When I got older and lived in South Kona Kealia on Hawaii Island, we had a huge lemon tree. My Tutu (grandmother) Ko’oko’o would pick and put the lemons in recycled Best Foods gallon jars & salt each gallon of lemons with a cup of Hawaiian salt that we harvested from the ocean down at the beach in South Kona Kealia.
Then we would cover the jars with wax paper or recycled plastic poi bags to keep the salt from rusting out the covers of the gallon jars.
We would let those gallon jars of lemons age for at least one to two years on the top of the tin roof of our water tank in the hot sun. After a time, the lemons in the gallon jars would turn brown, and a salty syrup would accumulate in the jar. At that point, the jars would be opened, and the aged lemons would be cut into 1/2 pieces and mixed in a huge bowl or Kelamania with about 6 cups of honey from our beehives and 6 cups of raw brown sugar from the sugar plantation in Ka’u.
We would add 3 lbs of dried prunes & 3 pounds of apricots & 3 pounds of wet Ling hee mui Chinese plums and about 16 ounces of dried ling hee mui powder from Aunty Hanami’s Fujihara Store from across the street.
We would also add about 3 pounds of dried, salted, sliced, homemade mango that we picked on the side of the road that we dried.

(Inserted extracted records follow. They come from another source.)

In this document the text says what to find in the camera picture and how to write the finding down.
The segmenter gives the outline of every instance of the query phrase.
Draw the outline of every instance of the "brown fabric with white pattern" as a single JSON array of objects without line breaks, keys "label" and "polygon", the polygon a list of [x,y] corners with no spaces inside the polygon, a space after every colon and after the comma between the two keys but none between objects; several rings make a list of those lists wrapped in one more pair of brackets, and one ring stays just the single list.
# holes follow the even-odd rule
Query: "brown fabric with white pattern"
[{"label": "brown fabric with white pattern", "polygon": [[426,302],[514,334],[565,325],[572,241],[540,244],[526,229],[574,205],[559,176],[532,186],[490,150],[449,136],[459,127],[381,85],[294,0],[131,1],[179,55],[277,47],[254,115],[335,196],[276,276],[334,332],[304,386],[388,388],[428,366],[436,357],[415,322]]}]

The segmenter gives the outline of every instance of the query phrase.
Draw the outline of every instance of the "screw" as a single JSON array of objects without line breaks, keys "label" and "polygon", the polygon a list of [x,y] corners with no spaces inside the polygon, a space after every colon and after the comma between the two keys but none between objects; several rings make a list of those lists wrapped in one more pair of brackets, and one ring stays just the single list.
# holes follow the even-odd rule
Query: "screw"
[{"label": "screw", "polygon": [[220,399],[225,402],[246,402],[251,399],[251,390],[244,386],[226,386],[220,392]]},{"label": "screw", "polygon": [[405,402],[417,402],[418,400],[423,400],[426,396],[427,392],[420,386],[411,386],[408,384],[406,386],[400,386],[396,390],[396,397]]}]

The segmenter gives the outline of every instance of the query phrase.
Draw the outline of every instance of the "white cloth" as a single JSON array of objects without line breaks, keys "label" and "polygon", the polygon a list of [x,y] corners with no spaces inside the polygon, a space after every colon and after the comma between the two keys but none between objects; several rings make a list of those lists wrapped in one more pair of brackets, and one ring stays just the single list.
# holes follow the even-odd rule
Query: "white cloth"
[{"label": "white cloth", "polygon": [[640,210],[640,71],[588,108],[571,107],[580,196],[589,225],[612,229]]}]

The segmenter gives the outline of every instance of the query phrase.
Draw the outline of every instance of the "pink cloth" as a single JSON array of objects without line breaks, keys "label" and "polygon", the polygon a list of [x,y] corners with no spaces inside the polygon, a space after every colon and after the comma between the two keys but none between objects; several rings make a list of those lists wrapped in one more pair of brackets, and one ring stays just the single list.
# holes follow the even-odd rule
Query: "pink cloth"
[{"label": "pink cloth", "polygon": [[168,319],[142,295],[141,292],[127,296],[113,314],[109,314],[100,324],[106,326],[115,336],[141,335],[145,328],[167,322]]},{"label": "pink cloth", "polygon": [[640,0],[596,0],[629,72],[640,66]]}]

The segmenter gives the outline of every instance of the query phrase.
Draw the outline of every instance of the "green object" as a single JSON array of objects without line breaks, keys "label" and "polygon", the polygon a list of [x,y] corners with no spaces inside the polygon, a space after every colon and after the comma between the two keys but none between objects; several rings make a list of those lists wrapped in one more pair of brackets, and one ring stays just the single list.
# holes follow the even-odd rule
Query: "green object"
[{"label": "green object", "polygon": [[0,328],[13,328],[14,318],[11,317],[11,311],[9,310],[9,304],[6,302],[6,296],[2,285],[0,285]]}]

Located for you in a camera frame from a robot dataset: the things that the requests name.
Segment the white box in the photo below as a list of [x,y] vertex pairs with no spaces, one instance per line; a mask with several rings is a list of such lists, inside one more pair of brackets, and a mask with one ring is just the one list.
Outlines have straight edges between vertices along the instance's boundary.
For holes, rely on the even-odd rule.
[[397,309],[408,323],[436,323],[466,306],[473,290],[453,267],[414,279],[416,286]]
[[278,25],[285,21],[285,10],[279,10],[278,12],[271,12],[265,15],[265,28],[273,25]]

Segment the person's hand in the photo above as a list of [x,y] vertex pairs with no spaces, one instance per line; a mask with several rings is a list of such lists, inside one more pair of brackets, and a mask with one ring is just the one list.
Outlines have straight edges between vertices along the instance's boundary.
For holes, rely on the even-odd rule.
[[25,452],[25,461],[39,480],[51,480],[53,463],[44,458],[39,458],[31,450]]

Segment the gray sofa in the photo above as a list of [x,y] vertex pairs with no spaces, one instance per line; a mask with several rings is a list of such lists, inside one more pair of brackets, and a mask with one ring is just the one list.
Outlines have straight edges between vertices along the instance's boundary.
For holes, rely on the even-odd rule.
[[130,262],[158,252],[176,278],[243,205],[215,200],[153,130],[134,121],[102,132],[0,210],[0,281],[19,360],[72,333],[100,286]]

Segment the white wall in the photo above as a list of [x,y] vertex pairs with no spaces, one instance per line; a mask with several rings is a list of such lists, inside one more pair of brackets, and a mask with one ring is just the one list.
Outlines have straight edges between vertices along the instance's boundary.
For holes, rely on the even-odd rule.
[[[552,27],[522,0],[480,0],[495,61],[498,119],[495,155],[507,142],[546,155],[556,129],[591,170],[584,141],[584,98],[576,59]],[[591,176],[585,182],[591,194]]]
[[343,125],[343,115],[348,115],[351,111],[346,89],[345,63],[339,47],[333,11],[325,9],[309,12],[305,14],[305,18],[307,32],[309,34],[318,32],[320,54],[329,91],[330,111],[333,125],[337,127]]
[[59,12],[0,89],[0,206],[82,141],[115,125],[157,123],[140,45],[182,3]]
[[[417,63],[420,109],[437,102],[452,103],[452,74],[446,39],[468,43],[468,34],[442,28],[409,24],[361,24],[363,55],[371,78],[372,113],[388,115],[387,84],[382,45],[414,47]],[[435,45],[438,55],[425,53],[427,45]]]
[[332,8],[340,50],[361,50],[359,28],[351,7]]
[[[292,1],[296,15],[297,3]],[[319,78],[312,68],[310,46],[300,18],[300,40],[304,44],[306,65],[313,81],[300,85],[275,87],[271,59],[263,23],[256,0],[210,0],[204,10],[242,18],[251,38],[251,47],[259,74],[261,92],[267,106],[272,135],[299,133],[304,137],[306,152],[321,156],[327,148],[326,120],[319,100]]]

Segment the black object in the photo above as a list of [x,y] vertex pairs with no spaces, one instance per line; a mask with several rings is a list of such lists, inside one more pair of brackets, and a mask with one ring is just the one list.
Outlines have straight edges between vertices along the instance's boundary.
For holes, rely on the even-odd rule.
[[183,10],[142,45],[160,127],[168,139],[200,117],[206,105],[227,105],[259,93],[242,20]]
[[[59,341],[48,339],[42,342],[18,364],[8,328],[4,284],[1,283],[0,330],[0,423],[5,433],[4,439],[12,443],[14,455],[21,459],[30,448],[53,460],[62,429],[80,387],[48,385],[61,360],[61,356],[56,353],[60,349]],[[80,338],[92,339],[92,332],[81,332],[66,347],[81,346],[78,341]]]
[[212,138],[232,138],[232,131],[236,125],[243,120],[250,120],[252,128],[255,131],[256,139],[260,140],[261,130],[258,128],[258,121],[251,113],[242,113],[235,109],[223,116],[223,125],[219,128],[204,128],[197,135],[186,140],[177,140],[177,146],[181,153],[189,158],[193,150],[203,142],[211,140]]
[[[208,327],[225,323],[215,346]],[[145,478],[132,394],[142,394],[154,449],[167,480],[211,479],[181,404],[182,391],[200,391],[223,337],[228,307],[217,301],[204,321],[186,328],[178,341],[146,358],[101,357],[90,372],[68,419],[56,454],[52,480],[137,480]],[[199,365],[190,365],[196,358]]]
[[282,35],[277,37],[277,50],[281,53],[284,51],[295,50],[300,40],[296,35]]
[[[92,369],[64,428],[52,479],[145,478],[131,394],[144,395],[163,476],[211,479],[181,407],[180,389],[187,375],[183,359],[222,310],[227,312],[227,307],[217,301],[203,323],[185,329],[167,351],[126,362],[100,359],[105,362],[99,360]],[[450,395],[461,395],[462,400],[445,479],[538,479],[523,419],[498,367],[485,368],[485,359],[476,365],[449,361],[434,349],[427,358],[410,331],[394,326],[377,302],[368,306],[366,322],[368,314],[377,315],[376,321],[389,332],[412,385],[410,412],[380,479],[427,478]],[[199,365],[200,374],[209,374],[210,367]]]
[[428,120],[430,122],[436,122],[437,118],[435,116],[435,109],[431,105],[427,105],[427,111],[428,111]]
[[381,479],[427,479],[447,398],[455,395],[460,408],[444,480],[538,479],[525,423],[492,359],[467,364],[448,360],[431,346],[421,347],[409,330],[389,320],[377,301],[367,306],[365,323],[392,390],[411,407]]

We would put this mixture back into 3-gallon jars, and it aged in the jars in the shade for another year or so.
When it was aged, we finally ate it as a condiment like mango chutney or just plain or made into a BBQ sauce. We would add: shoyu, garlic, ginger, green onions & guava jam or jelly. We'd use it on chicken, Kal-B ribs, sliced pork or beef, deer meat, or sliced donkey meat. This ling hee mui sauce could also be added to cubed pineapple and eaten with toothpicks! It was delicious!